Sunday, September 23, 2007


I am bloody well fed-up! How the hell thought of the idea of wearing these fashion violations in public?? My bet is that is was someone white and from America. That person should be hung, like the Pazzi, from ropes in a public piazza.

Yes, that harsh kids. Crocs were not ever made with the intention of becoming a fashion trend of 2007. They are meant for gardening and medical practitioners to wear. Not everyday people, doing everyday things. I am at a boiling point. The next person I see wearing these BLASTED baskets, I will beat with them. No remorse. None.

Just when I thought that it could not get any worse, I find out that they now have Croc jewellery. Personalize your own style with this load of Croc on your feet! Bang! Will the Gods not have mercy on us innocents and our precious gift of eye sight?? I truly believe that the Croc violators (poor souls that they are are), are under the impression that they are cool and hip in them. That is a Croc of shit! This saddens me. I am here to help you, not to judge you.
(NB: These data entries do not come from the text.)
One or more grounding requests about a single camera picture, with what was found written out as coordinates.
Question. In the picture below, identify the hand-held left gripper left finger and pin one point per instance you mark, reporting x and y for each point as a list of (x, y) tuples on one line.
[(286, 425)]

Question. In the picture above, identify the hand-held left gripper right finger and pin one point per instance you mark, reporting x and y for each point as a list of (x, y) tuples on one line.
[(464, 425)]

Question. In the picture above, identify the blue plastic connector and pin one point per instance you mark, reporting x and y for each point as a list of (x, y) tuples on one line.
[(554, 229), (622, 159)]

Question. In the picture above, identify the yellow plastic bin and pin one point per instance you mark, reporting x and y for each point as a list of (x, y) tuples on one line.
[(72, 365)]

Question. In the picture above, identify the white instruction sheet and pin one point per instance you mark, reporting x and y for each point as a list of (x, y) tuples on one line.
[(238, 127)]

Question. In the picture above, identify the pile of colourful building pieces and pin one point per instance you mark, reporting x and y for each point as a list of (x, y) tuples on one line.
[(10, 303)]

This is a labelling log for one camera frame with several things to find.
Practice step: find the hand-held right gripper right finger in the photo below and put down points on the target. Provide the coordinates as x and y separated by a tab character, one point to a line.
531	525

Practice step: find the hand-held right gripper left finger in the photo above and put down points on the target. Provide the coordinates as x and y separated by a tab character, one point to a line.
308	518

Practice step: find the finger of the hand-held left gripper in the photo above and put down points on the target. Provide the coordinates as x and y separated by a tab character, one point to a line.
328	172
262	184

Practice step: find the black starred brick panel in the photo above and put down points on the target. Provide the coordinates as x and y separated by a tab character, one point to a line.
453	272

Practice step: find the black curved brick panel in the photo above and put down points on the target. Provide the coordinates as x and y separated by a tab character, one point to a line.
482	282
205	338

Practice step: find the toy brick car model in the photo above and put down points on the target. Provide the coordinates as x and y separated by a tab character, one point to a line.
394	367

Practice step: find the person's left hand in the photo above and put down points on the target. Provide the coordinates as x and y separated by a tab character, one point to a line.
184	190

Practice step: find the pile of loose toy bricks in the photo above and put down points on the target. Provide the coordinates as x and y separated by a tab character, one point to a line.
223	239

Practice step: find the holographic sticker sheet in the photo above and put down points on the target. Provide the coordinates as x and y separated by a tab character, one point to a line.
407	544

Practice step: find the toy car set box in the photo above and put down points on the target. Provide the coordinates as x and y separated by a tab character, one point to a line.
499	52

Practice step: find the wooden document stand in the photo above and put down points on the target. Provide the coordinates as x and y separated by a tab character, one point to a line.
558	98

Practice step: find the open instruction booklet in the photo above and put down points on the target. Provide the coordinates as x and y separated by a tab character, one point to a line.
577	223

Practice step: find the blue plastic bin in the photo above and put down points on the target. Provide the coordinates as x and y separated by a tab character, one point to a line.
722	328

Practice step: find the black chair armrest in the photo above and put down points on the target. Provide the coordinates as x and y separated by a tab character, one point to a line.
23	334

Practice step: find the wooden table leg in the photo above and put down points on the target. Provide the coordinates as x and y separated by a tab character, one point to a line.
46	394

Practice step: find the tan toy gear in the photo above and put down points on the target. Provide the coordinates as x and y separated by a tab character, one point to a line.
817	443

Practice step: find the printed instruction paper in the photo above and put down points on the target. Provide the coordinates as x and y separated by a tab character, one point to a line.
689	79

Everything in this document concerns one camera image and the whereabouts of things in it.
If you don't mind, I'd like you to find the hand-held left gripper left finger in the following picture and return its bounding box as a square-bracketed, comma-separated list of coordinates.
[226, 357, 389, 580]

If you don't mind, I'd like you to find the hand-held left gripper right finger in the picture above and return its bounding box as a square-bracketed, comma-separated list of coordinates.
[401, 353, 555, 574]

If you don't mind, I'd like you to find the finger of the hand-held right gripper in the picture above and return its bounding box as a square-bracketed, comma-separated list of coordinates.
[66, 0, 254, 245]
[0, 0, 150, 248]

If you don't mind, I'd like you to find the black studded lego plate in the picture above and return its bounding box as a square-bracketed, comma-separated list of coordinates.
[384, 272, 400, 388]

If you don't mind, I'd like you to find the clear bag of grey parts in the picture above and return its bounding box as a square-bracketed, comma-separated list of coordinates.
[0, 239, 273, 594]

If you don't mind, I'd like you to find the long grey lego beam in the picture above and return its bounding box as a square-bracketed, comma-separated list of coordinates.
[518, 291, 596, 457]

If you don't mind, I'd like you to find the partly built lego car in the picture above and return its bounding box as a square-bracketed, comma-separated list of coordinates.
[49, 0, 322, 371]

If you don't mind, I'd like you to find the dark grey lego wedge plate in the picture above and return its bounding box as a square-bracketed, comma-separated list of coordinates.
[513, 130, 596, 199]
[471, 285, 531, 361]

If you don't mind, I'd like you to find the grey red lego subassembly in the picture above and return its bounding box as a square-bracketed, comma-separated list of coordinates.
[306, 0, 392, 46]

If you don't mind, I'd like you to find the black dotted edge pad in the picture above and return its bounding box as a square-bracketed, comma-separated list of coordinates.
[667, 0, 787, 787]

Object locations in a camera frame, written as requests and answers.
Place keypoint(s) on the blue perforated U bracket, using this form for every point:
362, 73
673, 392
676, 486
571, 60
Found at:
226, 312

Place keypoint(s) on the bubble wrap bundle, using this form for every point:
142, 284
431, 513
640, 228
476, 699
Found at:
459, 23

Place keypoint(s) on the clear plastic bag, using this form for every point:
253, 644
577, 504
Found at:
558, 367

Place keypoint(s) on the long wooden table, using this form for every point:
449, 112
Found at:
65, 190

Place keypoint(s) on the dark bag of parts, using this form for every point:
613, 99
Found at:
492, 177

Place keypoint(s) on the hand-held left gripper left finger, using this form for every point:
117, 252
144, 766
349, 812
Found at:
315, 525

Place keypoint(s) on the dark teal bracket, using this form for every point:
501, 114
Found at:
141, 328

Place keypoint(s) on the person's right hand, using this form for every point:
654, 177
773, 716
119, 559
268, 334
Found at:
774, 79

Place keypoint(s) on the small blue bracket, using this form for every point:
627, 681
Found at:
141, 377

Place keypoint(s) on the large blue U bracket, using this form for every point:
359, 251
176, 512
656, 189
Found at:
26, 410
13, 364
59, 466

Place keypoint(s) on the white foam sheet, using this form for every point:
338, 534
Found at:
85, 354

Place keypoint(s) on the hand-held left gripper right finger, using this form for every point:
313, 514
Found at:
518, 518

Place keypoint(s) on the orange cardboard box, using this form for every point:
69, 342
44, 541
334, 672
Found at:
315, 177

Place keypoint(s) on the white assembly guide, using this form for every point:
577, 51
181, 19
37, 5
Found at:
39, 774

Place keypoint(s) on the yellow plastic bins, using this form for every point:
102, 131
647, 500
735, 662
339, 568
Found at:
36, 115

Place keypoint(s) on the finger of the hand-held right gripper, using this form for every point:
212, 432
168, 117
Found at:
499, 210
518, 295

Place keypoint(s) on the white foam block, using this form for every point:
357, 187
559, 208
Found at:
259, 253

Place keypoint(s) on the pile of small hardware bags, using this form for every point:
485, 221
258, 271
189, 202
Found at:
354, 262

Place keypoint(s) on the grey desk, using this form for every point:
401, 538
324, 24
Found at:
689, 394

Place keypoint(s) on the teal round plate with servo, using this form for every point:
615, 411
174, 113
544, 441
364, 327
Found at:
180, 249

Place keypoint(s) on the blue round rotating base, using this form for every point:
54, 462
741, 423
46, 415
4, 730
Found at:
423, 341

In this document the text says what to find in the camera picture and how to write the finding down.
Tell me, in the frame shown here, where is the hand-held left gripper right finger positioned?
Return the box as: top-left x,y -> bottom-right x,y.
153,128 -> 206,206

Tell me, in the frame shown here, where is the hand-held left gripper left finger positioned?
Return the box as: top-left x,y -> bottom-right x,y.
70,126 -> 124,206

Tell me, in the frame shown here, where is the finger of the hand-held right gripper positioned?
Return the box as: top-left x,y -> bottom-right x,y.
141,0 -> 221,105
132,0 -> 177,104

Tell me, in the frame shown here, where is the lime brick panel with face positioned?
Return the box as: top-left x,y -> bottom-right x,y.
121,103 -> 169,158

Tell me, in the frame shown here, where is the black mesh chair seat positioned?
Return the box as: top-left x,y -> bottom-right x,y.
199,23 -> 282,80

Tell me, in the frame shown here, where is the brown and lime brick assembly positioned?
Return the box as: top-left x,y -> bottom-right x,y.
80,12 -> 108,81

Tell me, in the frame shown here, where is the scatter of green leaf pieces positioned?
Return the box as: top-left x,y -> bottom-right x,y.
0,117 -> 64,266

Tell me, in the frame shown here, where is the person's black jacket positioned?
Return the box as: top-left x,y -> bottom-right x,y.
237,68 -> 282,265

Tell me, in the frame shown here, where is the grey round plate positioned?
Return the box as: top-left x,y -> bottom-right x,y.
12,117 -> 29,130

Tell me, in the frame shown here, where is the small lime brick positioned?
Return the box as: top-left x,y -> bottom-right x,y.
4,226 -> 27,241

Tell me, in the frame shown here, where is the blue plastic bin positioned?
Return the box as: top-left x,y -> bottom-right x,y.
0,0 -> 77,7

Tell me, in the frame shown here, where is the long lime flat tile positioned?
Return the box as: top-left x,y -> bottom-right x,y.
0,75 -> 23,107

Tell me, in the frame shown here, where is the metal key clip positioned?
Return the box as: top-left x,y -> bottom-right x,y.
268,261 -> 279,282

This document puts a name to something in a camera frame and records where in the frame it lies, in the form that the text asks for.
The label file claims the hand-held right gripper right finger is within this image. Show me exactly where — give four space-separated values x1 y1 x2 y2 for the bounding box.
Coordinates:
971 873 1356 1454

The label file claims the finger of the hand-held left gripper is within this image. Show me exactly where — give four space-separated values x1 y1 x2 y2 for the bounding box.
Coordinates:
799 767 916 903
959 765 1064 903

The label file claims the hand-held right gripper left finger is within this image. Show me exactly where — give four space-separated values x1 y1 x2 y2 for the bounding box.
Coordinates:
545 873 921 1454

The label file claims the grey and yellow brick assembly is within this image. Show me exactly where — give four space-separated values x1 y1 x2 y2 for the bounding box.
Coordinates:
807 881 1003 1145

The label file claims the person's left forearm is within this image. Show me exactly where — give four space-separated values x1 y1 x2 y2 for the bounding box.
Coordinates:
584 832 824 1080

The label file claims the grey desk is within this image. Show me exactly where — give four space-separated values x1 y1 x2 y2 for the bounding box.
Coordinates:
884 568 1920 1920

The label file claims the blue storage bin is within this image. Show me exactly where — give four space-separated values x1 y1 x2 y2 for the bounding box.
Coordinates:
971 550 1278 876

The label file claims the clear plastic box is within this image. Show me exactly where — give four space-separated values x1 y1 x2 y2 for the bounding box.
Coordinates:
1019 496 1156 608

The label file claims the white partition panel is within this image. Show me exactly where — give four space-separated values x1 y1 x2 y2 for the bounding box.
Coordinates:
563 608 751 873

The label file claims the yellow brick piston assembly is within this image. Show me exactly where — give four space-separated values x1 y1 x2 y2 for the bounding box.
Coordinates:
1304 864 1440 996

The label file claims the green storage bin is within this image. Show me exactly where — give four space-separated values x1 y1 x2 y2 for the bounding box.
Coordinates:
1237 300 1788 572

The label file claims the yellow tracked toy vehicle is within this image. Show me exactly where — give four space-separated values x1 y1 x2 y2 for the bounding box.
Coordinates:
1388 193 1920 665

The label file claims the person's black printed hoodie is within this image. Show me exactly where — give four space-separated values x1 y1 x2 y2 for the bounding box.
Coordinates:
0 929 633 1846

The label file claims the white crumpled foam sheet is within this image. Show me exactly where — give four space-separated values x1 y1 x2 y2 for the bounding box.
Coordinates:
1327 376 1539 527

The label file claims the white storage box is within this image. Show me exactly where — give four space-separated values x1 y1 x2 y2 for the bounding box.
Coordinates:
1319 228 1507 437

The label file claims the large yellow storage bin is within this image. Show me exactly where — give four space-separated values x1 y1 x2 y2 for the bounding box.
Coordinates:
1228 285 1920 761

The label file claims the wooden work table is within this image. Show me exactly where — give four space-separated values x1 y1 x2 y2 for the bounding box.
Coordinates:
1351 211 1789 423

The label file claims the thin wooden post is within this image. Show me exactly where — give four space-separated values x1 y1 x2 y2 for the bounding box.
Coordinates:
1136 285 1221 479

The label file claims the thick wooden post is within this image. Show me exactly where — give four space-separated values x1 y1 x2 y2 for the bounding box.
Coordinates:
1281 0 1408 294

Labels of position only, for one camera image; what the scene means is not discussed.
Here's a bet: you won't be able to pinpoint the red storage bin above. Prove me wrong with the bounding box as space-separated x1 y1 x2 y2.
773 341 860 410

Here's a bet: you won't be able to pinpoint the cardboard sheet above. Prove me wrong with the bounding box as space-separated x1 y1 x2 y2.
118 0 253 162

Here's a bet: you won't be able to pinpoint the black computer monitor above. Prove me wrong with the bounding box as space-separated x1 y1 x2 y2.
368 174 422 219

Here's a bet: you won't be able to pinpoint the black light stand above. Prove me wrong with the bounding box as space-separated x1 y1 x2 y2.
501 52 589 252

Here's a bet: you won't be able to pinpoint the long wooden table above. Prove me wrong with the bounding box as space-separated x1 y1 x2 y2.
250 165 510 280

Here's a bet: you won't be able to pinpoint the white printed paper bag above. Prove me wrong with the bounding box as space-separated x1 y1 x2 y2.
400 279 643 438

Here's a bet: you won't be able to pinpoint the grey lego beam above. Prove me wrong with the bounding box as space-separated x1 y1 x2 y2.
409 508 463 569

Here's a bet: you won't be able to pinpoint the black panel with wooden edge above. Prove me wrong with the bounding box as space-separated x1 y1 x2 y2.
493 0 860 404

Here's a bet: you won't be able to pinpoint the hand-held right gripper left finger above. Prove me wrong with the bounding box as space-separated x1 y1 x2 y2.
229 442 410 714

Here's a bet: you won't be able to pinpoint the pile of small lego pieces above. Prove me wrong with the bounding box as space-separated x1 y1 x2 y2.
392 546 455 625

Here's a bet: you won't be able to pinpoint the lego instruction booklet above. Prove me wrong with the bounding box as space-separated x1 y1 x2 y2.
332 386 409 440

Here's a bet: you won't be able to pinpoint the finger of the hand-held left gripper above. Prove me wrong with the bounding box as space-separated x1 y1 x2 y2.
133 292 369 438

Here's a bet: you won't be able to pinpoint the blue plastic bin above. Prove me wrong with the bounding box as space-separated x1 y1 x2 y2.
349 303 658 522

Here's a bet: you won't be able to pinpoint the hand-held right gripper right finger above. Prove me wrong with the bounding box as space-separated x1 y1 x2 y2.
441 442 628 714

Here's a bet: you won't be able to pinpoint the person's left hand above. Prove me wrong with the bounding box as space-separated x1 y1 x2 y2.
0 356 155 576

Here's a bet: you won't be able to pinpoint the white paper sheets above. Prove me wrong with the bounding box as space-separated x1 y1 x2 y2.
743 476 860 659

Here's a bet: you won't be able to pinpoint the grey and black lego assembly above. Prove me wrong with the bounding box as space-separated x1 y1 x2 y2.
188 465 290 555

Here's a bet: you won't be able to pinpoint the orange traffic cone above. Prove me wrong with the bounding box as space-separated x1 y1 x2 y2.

Help me out people. Change can only happen if we all bind hands and say: "NO...WE WILL NOT TAKE THIS ANYMORE!" If you see someone with Crocs, slap them with all your might. Tell them it is for there fashion salvation and a less bright future. Damn the people at Croc-headquarters, for ruining the beauty of a rainbow. Too much variety is not necessarily a good thing, in this case.
Actually, the charm of the rainbow has been repeatedly abused, first by the GAYS and now by the Croc-heads.

I hope that this terrible fad will die with the summer season winding down...I hope. I am trying to desperately believe, that there is not a sick person out there who has thought of such a haunting vision as.... CROC BOOTS! Ahhhhhhhhhhhhhhh!!

May 2008 bring faith for a life without these abominations. Remember, fashion does not come from America...YOU WISH!